しかし秋の季語として「桐の落葉」を詠むこともあるそうです。
また、12月は年の最後ということで「これっきり」と「桐」を掛けたという説もあります。

最大の謎は11月です。
11月の「柳と蛙」、「柳に燕」です。
描かれているのは青々とした柳、落葉の姿には見えません。
なにしろ取合せが蛙と燕ですからね、どう見たって晩春から初夏の景物です。

それがなぜ11月の絵札に描かれているのか?
Google先生に尋ねてみても、腑に落ちる回答を頂けません。

ではその答えを日本美のルールブック、古今和歌集に求めることはできないか?
ちょっと探索してみましょう。

古今和歌集には、「柳」を詠まれた歌が2首あります。
27「浅緑 糸よりかけて 白露を 玉にも貫ける 春の柳か」(遍昭)
56「みわたせば 柳桜を こきませて 宮こそ春の 錦なりける」(素性法師)

いずれも春の歌ですが、これを見てはっと気づきました。
「白露を玉にも貫ける」と「錦なりける」の箇所です。

実はこれ、秋の歌でも使われる見立てなのです。
例えば以下の歌、
222「萩の露 玉に貫かむと とれはけぬ よし見む人は 枝なから見よ」(よみ人しらす)
297「見る人も なくてちりぬる 奥山の 紅葉は夜の 錦なりけり」(貫之)

つまり、私が考えはこうです。
花札の考案者(江戸っ子)になって答えてみましょう。

(ここから江戸っ子↓)
—————————
10月は「紅葉に鹿」と、、
よし、これで1月から10月までの絵柄は決まったね
年の最後の12月は「これっきり」ってことで「桐」にしとくか
われながら洒落た取合せじゃねぇか

そして11月はと、、
やっぱ紅葉にしとくか…って10月に使っちまってるよ!
困ったな、ネタが尽きちまったぞ。
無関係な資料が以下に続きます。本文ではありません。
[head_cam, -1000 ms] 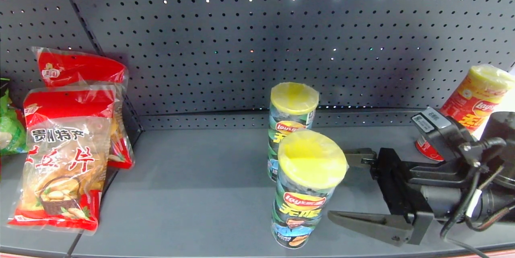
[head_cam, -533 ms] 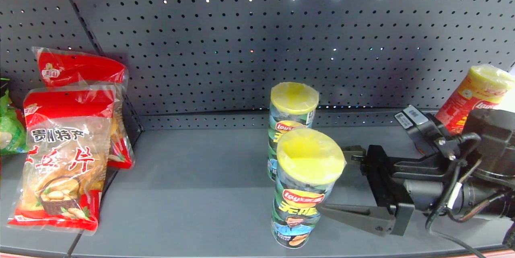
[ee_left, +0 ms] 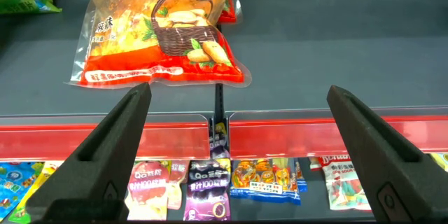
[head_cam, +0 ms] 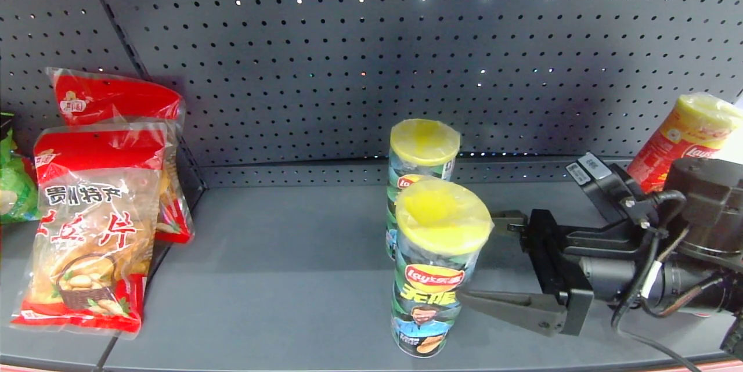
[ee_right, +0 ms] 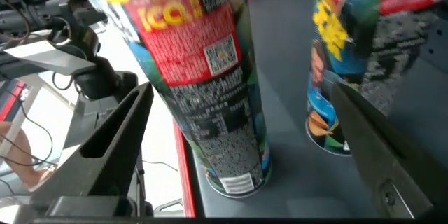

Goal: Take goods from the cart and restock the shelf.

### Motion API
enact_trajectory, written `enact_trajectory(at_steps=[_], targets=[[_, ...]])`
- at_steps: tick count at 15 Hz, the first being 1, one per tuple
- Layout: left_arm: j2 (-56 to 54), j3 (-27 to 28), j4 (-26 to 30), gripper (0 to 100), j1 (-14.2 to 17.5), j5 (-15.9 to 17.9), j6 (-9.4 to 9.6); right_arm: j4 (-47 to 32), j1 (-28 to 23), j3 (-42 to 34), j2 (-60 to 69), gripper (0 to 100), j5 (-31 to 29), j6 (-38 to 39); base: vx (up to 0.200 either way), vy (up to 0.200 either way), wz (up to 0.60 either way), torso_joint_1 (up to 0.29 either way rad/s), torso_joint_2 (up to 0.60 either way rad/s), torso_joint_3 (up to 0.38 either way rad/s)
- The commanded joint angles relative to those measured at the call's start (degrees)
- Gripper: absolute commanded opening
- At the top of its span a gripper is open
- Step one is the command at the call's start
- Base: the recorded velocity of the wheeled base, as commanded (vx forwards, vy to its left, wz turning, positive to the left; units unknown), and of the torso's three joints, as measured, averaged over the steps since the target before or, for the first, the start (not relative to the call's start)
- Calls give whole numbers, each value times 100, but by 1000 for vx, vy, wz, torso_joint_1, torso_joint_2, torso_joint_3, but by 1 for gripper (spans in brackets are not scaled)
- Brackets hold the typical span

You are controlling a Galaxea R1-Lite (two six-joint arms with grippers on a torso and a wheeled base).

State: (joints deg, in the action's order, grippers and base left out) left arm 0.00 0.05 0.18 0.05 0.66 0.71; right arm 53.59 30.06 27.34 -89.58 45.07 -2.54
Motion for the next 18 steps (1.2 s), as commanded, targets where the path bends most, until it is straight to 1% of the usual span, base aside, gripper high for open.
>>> enact_trajectory(at_steps=[1,8,18], targets=[[9,4,-1,100,4,4,0,2,-35,8,-42,100,2,-1,0,0,0,0,0,0],[9,-5,-1,100,-5,-4,0,11,-106,-36,2,100,2,-10,0,0,0,0,0,0],[9,4,-1,100,4,4,0,2,-115,-449,564,100,2,-1,0,0,0,0,0,0]])
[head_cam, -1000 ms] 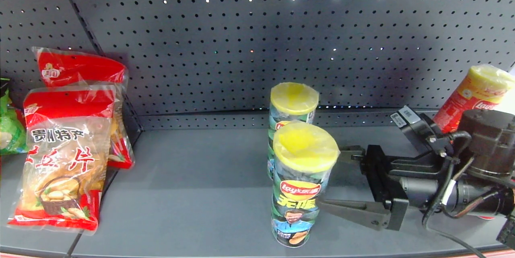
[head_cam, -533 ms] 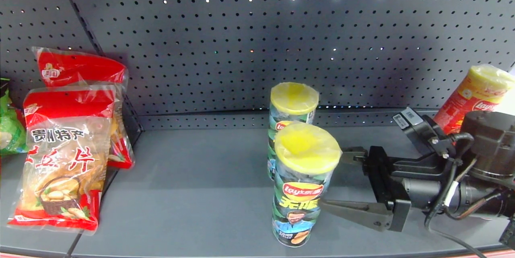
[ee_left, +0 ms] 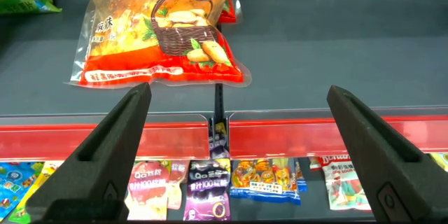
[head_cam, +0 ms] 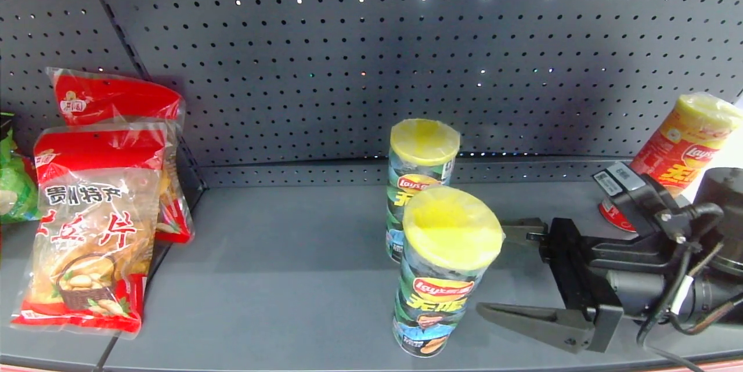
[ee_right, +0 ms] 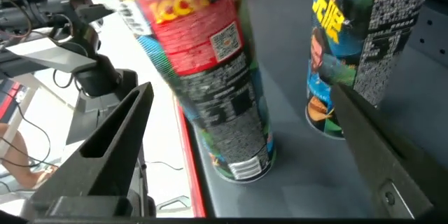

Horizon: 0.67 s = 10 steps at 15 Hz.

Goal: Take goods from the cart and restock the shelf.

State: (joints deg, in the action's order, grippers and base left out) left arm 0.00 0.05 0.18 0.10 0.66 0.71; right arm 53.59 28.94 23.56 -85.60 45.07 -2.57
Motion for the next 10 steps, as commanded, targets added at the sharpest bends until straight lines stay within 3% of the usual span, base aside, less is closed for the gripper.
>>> enact_trajectory(at_steps=[1,7,10], targets=[[9,-5,-1,100,-1,4,0,2,-99,-142,360,100,-7,2,0,0,0,0,0,0],[9,4,-1,100,-1,-4,0,-42,-758,-713,2065,100,-121,29,0,0,0,0,0,0],[9,-5,-1,100,-1,-4,0,-77,-1875,-1056,3085,100,-165,20,0,0,0,0,0,0]])
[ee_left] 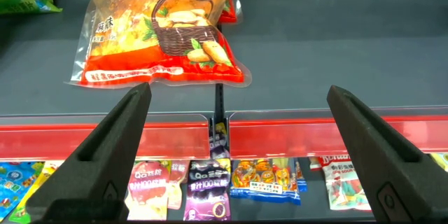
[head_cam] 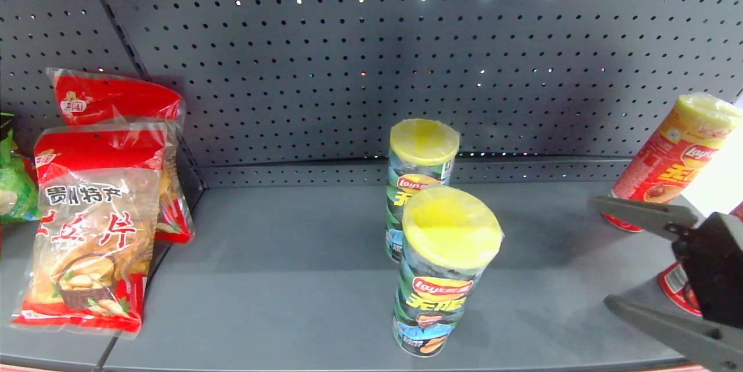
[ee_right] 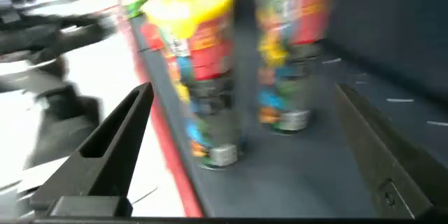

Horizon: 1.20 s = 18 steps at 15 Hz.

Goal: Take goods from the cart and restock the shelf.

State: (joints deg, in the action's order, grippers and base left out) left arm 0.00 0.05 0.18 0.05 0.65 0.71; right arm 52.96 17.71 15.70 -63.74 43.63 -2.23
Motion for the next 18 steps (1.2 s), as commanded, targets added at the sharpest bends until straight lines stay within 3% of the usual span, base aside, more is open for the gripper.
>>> enact_trajectory(at_steps=[1,4,7,8,9,11,13,15,18], targets=[[9,4,-1,100,4,6,0,-13,-1059,-366,1171,100,14,-14,0,0,0,0,0,0],[9,4,-1,100,4,-3,0,-75,-1182,-577,2024,100,278,21,0,0,0,0,0,0],[9,-5,-1,100,4,-3,0,-567,-2070,-603,2956,100,163,21,0,0,0,0,0,0],[9,4,-1,100,4,6,0,-655,-2053,-665,3219,100,-4,12,0,0,0,0,0,0],[9,4,-1,100,-5,-3,0,-673,-1754,-814,3404,100,-663,-23,0,0,0,0,0,0],[9,4,-1,100,-5,6,0,-980,-1622,-1104,3667,100,-1832,-146,0,0,0,0,0,0],[9,-5,-1,100,-5,6,0,-1850,-1429,-1570,4186,100,-2315,-313,0,0,0,0,0,0],[9,4,-1,100,-5,6,0,-2887,-1385,-1561,4652,100,-2605,-366,0,0,0,0,0,0],[9,4,-1,100,4,-3,0,-3608,-1420,-1561,4819,100,-2930,-295,0,0,0,0,0,0]])
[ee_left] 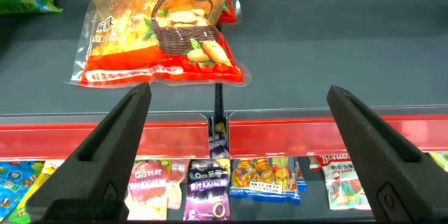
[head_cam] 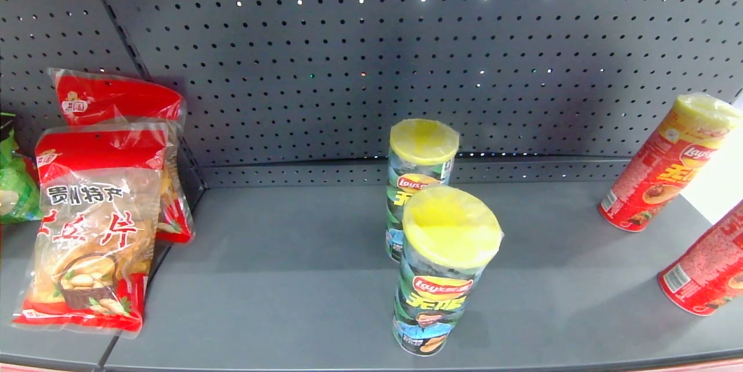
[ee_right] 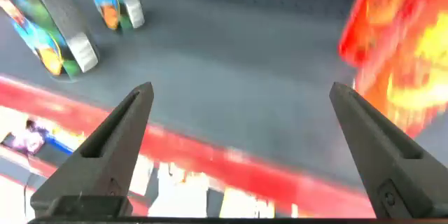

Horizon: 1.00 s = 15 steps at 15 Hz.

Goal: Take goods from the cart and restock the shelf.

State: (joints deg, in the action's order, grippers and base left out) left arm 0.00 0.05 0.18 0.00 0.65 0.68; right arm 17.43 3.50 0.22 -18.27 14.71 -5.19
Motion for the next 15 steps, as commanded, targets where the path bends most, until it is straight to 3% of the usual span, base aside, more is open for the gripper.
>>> enact_trajectory(at_steps=[1,4,10,15], targets=[[9,4,-1,100,9,6,2,-434,-16,-13,377,100,-197,10,0,0,0,0,0,0],[9,4,-1,100,9,6,2,-1497,-86,13,861,100,-452,352,0,0,0,0,0,0],[9,-5,-1,100,9,-3,2,-1497,-534,22,1335,100,-979,387,0,0,0,0,0,0],[9,-5,-1,100,0,-3,2,-1524,-561,31,1458,100,-1366,326,0,0,0,0,0,0]])
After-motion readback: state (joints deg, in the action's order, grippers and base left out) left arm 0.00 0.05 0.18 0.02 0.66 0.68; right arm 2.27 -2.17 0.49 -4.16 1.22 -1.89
。。

11月といえばなんだ?
萩枝を貫く「白露の玉」なんかしゃれてんじゃねぇか? って「萩」も7月に使ってるよ…
一面の「錦」ってのは? ってこれも「紅葉」だしなあ。
なんかねぇかなぁ

お、そうだ!
白露の玉と錦つったら「柳」もありじゃねぇか!

春っぽいけど、まあ細けぇことは気にすんな
要はイメージだよ、イメージ
「柳」に秋を感じるってのが粋ってもんだろ
ついでに蛙と燕も出しちまえ!
オイラって天才かも
—————————

と、かなり強引な妄想にて、「11月の柳の謎」の幕を引かせて頂きます。